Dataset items
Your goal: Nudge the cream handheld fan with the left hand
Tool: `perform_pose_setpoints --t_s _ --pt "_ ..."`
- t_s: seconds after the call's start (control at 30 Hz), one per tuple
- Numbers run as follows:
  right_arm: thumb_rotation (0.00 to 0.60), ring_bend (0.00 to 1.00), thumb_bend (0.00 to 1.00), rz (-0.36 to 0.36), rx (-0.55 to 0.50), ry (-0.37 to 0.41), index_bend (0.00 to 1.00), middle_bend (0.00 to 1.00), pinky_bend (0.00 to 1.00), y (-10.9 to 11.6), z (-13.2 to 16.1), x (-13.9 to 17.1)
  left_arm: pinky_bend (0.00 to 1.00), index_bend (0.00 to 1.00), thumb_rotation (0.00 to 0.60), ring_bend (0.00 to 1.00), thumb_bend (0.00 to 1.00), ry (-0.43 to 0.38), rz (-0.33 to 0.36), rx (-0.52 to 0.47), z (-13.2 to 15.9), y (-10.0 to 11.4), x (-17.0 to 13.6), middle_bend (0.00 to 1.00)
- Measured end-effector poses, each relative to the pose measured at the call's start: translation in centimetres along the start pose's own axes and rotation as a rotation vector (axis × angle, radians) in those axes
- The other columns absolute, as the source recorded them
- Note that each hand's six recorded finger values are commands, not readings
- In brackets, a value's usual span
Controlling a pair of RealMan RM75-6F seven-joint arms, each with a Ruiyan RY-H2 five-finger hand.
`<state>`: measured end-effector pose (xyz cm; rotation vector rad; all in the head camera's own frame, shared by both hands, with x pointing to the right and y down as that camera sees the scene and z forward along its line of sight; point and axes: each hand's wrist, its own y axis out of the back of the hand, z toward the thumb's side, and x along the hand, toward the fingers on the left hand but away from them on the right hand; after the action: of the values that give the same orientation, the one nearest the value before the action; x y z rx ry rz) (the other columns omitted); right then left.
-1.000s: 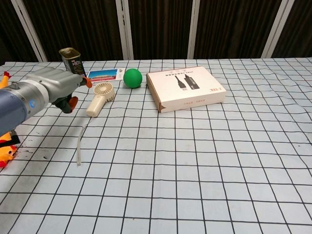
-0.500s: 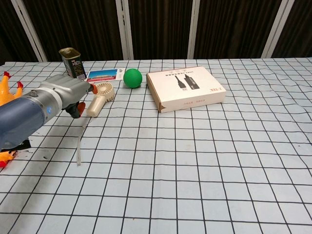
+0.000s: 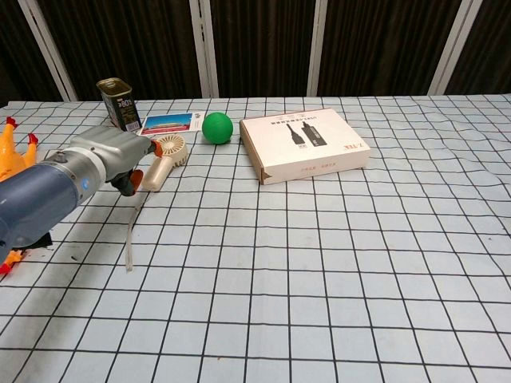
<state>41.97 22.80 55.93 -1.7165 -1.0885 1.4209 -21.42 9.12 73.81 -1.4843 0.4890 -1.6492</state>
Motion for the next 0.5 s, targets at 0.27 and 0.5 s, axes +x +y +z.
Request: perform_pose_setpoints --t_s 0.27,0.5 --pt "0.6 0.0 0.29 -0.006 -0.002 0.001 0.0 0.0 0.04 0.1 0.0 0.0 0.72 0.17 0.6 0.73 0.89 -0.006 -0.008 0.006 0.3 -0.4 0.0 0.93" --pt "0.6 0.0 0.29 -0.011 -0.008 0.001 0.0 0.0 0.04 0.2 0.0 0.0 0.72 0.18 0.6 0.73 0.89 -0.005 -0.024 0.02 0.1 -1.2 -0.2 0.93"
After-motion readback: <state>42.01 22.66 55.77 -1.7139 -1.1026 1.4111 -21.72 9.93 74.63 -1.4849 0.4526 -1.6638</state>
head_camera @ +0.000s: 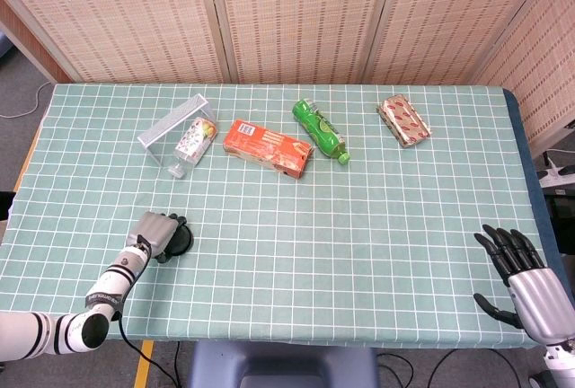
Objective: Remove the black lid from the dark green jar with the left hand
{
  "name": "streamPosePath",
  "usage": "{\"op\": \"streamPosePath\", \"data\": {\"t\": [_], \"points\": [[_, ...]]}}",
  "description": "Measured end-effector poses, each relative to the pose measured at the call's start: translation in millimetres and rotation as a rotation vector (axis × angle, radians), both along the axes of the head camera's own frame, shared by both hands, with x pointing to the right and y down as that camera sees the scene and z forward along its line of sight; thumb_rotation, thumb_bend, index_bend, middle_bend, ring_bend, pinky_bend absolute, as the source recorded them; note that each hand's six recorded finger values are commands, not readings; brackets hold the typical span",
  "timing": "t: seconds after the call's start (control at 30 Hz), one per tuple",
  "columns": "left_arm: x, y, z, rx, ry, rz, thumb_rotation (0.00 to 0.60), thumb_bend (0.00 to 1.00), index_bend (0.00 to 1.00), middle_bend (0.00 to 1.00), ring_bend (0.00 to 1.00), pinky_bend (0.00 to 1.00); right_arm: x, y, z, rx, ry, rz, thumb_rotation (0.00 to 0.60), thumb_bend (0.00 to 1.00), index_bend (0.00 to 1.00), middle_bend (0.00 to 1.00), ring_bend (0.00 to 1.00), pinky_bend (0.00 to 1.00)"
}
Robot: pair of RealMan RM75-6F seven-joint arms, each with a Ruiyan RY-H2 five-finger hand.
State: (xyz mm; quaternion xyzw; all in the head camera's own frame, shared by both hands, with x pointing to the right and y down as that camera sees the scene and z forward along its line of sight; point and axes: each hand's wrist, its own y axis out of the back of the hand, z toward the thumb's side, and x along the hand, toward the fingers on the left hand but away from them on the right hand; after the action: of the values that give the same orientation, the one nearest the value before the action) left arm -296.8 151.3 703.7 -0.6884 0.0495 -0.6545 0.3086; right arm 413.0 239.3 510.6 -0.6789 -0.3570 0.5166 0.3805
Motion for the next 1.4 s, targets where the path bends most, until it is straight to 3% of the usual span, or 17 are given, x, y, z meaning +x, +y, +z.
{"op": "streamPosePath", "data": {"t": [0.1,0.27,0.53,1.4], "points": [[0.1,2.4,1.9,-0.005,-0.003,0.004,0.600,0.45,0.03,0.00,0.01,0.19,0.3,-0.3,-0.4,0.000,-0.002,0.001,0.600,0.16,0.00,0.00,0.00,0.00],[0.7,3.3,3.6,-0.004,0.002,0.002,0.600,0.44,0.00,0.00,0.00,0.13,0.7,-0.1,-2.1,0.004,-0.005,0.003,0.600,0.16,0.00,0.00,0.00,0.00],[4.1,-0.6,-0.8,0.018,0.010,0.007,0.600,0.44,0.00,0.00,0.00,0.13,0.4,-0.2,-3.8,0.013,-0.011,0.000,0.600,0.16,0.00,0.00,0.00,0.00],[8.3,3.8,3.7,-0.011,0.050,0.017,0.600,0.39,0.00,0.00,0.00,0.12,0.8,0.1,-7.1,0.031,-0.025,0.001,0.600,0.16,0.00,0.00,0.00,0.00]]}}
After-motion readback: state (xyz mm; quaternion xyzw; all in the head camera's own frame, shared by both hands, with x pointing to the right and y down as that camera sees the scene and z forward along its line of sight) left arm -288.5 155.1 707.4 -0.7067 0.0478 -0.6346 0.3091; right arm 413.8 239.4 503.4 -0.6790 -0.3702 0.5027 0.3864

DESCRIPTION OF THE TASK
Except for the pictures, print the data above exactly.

SOLUTION FOR THIS EXERCISE
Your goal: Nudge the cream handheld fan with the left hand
Tool: `perform_pose_setpoints --t_s _ --pt "_ ..."`
- t_s: seconds after the call's start (control at 30 Hz), one per tuple
- Numbers run as follows:
  right_arm: thumb_rotation (0.00 to 0.60), ring_bend (0.00 to 1.00), thumb_bend (0.00 to 1.00), rz (-0.36 to 0.36), rx (-0.55 to 0.50), ry (-0.37 to 0.41), index_bend (0.00 to 1.00), middle_bend (0.00 to 1.00), pinky_bend (0.00 to 1.00), y (-10.9 to 11.6), z (-13.2 to 16.1), x (-13.9 to 17.1)
  left_arm: pinky_bend (0.00 to 1.00), index_bend (0.00 to 1.00), thumb_rotation (0.00 to 0.60), ring_bend (0.00 to 1.00), thumb_bend (0.00 to 1.00), ry (-0.43 to 0.38), rz (-0.33 to 0.36), rx (-0.52 to 0.47), z (-13.2 to 15.9), y (-10.0 to 11.4), x (-17.0 to 13.6), middle_bend (0.00 to 1.00)
- Measured end-effector poses, each relative to the pose measured at the call's start: translation in centimetres along the start pose's own axes and rotation as a rotation vector (axis × angle, radians) in those axes
- The other columns absolute, as the source recorded them
- Note that each hand's six recorded finger values are commands, not readings
- In brackets, a value's usual span
Controlling a pair of RealMan RM75-6F seven-joint arms, each with a Ruiyan RY-H2 five-finger hand.
`<state>`: measured end-effector pose (xyz cm; rotation vector rad; all in the head camera's own frame, shared by both hands, with x pointing to the right and y down as that camera sees the scene and z forward along its line of sight; point and axes: each hand's wrist, its own y axis out of the back of the hand, z toward the thumb's side, and x along the hand, toward the fingers on the left hand but away from them on the right hand; after the action: of the values that give the same orientation, the one nearest the value before the action; x y z rx ry rz) (the other columns omitted); right then left.
-1.000s: 
-0.500s: 
+0.000s: 
<state>41.97 22.80 55.93 -1.7165 -1.0885 1.4209 -21.42 9.12 73.81 -1.4843 0.4890 -1.6492</state>
Motion for the next 0.5 s, targets at 0.27 and 0.5 s, axes +x +y +z.
Request: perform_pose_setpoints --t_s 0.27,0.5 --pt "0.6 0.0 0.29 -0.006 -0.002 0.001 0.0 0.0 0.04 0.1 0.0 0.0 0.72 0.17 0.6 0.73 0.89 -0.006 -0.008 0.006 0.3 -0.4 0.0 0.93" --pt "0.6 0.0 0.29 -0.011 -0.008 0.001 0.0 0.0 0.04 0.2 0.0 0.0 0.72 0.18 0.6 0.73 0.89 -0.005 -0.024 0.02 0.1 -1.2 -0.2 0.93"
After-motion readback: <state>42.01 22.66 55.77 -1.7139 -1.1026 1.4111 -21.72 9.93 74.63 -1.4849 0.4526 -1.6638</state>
head_camera @ +0.000s: 
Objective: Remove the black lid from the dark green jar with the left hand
{
  "name": "streamPosePath",
  "usage": "{\"op\": \"streamPosePath\", \"data\": {\"t\": [_], \"points\": [[_, ...]]}}",
  "description": "Measured end-effector poses, each relative to the pose measured at the call's start: translation in millimetres and rotation as a rotation vector (axis × angle, radians), both along the axes of the head camera's own frame, shared by both hands, with x pointing to the right and y down as that camera sees the scene and z forward along its line of sight; thumb_rotation, thumb_bend, index_bend, middle_bend, ring_bend, pinky_bend absolute, as the source recorded them; note that each hand's six recorded finger values are commands, not readings; brackets hold the typical span",
  "timing": "t: seconds after the call's start (control at 30 Hz), one per tuple",
  "columns": "left_arm: x, y, z, rx, ry, rz, thumb_rotation (0.00 to 0.60), thumb_bend (0.00 to 1.00), index_bend (0.00 to 1.00), middle_bend (0.00 to 1.00), ring_bend (0.00 to 1.00), pinky_bend (0.00 to 1.00); right_arm: x, y, z, rx, ry, rz, thumb_rotation (0.00 to 0.60), thumb_bend (0.00 to 1.00), index_bend (0.00 to 1.00), middle_bend (0.00 to 1.00), ring_bend (0.00 to 1.00), pinky_bend (0.00 to 1.00)"
}
Robot: pair of RealMan RM75-6F seven-joint arms, each with a Ruiyan RY-H2 five-finger hand.
State: (xyz mm; quaternion xyzw; all in the head camera's own frame, shared by both hands, with x pointing to the right and y down as that camera sees the scene and z forward along its line of sight; point and axes: each hand's wrist, its own y axis out of the back of the hand, z toward the thumb's side, and x along the hand, toward the fingers on the left hand but away from them on the right hand; after the action: of the values that give the same orientation, the one nearest the value before the action) left arm -296.8 151.3 703.7 -0.6884 0.0495 -0.6545 0.3086; right arm 413.0 239.3 510.6 -0.6789 -0.3570 0.5166 0.3805
Motion for the next 1.4 s, targets where the path bends most, until it is straight to 3% of the usual span, or 17 are given, x, y, z meaning +x, +y, +z.
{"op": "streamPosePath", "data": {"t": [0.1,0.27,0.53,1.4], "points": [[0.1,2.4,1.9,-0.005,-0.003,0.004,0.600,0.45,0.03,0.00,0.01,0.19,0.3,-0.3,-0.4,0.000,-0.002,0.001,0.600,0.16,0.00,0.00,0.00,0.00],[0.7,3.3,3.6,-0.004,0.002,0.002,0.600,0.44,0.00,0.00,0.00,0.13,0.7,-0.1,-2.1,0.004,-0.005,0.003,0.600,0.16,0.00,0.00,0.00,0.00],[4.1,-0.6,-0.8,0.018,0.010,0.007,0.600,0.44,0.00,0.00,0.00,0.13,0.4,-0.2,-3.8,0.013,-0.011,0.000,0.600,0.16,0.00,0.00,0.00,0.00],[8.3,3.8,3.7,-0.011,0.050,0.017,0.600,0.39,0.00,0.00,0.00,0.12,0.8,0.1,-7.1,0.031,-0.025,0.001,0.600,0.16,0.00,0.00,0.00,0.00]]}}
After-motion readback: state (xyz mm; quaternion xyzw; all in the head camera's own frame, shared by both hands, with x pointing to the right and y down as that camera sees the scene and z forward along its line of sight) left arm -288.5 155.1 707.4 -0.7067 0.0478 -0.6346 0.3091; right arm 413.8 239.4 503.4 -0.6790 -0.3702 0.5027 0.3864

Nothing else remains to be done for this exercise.